Everything from the line that contains "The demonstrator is" through the last line of the listing must be copied exactly, with both of those lines included and no others.

--- Exercise data Enclosed Below ---

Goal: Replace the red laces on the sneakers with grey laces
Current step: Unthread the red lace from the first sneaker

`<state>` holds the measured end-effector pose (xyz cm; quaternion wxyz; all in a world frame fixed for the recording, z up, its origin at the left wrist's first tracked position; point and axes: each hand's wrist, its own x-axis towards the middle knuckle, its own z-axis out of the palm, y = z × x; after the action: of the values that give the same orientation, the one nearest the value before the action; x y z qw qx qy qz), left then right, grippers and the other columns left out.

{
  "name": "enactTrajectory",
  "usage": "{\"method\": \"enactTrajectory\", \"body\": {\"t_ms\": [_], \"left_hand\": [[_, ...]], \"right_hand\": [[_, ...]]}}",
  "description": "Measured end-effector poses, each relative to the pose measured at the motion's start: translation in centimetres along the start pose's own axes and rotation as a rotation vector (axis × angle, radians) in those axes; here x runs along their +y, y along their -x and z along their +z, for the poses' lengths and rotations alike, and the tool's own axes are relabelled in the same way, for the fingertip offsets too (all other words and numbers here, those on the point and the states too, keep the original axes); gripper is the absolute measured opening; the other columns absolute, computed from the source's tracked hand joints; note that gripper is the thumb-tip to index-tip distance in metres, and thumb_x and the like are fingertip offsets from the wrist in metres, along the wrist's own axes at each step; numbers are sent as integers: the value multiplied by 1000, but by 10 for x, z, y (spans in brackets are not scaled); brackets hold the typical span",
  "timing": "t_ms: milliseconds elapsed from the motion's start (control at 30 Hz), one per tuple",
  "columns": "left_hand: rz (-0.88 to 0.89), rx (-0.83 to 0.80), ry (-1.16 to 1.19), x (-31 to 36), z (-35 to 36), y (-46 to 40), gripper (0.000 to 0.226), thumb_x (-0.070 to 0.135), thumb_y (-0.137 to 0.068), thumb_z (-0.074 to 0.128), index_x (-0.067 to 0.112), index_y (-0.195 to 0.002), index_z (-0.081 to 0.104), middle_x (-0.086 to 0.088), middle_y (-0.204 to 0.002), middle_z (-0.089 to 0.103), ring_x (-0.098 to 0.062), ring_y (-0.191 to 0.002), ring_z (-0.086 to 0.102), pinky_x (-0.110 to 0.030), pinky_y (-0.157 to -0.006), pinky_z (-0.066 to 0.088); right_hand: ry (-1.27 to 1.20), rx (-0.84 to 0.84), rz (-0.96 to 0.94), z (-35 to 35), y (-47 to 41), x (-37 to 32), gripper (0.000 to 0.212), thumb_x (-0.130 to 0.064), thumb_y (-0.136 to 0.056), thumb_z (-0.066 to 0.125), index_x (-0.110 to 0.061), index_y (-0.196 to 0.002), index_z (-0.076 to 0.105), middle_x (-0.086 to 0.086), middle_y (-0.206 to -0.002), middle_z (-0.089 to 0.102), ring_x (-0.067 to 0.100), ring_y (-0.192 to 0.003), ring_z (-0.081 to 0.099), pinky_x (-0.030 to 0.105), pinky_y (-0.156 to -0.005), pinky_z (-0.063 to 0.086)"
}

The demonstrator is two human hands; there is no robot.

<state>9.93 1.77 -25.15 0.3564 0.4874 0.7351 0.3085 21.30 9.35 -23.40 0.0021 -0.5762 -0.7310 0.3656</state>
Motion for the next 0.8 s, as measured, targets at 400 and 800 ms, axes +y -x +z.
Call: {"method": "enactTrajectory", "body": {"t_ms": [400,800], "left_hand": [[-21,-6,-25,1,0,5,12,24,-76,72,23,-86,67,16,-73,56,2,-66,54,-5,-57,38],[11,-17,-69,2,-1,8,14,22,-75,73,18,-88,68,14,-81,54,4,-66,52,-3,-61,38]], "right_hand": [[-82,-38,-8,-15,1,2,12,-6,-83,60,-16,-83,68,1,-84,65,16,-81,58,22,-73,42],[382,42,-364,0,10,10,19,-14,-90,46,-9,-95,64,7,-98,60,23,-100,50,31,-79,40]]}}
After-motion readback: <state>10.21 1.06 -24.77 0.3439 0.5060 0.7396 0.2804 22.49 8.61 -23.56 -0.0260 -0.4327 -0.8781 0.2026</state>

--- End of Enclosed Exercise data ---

== Your solution ==
The demonstrator is two human hands; there is no robot.

<state>9.93 1.77 -25.15 0.3564 0.4874 0.7351 0.3085 21.30 9.35 -23.40 0.0021 -0.5762 -0.7310 0.3656</state>
Motion for the next 0.8 s, as measured, targets at 400 and 800 ms, axes +y -x +z.
Call: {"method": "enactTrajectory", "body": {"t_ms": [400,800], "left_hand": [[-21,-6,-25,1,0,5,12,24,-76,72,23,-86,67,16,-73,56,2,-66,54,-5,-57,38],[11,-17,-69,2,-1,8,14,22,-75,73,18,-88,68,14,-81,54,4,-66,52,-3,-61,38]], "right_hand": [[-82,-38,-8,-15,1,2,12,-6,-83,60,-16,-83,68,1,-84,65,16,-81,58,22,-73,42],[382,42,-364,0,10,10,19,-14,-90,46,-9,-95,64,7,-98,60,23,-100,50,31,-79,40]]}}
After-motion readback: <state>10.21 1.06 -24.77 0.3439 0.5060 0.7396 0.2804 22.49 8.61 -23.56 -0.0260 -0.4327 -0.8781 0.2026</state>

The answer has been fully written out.